The 1962 recording is slightly fuzzy. The microphone makes the voice inside the gym of Rocky Mount’s Booker T. Washington High School sound tinny. But the voice is familiar, and the words ring out clearly: “I have a dream.” On November 27, 1962, Dr. Martin Luther King Jr. spoke that iconic phrase in Rocky Mount, a full nine months before it was immortalized at the Lincoln Memorial in 1963. In a speech that was both sermon and civil rights address, King spoke to a crowd of 1,800 people, using several phrases and rhetorical devices that would become famous in his later speeches, including “Let freedom ring” and “How long? Not long.”

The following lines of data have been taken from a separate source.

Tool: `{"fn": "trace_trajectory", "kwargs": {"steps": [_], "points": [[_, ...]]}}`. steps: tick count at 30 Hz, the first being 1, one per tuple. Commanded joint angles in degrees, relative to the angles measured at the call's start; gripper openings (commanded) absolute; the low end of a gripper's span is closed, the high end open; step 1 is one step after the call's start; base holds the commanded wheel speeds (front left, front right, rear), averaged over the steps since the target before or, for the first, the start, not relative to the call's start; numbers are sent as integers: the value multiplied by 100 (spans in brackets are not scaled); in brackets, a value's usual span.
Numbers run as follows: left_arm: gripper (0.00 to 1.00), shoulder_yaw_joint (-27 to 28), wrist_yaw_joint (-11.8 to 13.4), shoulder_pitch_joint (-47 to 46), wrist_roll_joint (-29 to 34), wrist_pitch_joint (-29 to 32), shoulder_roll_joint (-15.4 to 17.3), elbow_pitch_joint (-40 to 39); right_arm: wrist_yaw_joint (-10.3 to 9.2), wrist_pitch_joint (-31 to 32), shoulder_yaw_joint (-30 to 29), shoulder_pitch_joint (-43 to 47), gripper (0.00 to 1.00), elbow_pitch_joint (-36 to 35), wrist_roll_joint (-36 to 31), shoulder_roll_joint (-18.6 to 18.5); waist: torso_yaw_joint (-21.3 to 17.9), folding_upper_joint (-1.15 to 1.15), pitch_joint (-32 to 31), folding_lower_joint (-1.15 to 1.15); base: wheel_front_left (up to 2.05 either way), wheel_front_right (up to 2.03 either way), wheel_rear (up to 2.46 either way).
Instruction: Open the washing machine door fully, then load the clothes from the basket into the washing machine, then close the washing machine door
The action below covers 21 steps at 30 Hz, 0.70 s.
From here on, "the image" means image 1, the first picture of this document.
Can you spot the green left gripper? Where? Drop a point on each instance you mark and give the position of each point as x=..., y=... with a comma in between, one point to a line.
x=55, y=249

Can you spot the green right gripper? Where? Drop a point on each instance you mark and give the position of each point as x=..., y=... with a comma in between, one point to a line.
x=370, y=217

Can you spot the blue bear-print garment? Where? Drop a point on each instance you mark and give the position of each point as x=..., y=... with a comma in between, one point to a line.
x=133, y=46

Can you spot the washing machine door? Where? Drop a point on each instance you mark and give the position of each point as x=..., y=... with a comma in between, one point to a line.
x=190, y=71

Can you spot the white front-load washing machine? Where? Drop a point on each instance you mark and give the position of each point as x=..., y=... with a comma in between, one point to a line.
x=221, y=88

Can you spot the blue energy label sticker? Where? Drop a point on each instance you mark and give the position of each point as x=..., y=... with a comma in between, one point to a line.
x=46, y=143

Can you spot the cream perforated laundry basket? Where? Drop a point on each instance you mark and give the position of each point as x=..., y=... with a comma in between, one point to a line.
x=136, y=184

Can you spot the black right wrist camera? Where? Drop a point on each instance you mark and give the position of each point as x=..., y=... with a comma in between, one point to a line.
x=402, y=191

When King later made his landmark “I Have a Dream” speech during the March on Washington, some of the things he’d said in Rocky Mount had been moved around, and it was crafted to suit a larger audience, but the meaning behind the words and many of the words themselves were the same. In 2013, the original recording, a 1.5-millimeter acetate reel-to-reel tape, was found at Braswell Memorial Library in Rocky Mount by NC State University English professor Dr. Jason Miller in the course of his research. Tape bent and reel cracked, the recording sat in a box humbly labeled in pencil: “Please do not erase.” It was carefully restored, and the historic speech was preserved for generations to come.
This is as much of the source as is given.